Exercise objective:
Word for word, copy the listing below and leave out its images.

-.-.-

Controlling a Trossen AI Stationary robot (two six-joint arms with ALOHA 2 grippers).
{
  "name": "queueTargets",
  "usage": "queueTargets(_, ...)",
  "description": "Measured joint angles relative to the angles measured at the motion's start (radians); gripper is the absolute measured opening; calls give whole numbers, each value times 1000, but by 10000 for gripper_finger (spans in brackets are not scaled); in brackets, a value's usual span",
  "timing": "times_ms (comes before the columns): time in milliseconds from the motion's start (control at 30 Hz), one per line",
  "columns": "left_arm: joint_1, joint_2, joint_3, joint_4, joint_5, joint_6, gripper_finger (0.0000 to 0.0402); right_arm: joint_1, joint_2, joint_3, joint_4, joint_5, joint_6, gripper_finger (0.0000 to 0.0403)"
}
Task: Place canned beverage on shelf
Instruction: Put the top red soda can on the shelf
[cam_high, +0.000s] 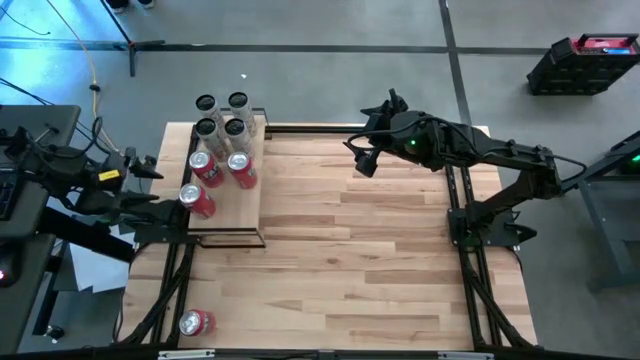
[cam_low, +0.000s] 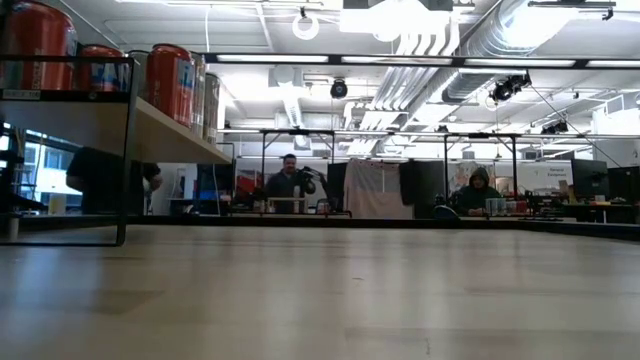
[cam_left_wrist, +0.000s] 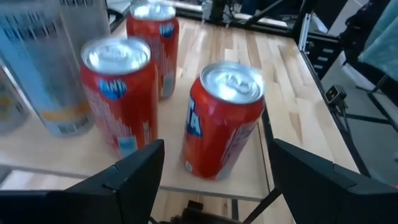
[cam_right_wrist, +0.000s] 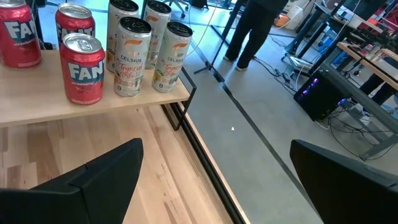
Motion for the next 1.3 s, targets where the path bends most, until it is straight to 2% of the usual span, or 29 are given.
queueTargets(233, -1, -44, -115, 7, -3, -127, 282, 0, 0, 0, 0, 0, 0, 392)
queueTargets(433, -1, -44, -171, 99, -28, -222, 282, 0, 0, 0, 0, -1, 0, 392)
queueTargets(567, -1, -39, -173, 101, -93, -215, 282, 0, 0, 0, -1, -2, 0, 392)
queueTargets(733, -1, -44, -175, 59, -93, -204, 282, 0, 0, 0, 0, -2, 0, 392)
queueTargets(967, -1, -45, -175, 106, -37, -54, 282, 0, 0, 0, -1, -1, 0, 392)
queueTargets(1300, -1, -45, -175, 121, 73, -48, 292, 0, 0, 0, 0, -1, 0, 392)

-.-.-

Written answer:
Controlling a Trossen AI Stationary robot (two six-joint arms with ALOHA 2 grippers).
{
  "name": "queueTargets",
  "usage": "queueTargets(_, ...)",
  "description": "Measured joint angles relative to the angles measured at the motion's start (radians); gripper is the absolute measured opening; calls give whole numbers, each value times 1000, but by 10000 for gripper_finger (spans in brackets are not scaled); in brackets, a value's usual span",
  "timing": "times_ms (comes before the columns): time in milliseconds from the motion's start (control at 30 Hz), one per line",
  "columns": "left_arm: joint_1, joint_2, joint_3, joint_4, joint_5, joint_6, gripper_finger (0.0000 to 0.0402); right_arm: joint_1, joint_2, joint_3, joint_4, joint_5, joint_6, gripper_finger (0.0000 to 0.0403)"
}
Task: Place canned beverage on shelf
Instruction: Put the top red soda can on the shelf
[cam_high, +0.000s] 
[cam_low, +0.000s] 
[cam_left_wrist, +0.000s] 
[cam_right_wrist, +0.000s] 
Motion for the next 1.3 s, targets where the path bends most, until it is straight to 2% of the usual span, or 29 are given.
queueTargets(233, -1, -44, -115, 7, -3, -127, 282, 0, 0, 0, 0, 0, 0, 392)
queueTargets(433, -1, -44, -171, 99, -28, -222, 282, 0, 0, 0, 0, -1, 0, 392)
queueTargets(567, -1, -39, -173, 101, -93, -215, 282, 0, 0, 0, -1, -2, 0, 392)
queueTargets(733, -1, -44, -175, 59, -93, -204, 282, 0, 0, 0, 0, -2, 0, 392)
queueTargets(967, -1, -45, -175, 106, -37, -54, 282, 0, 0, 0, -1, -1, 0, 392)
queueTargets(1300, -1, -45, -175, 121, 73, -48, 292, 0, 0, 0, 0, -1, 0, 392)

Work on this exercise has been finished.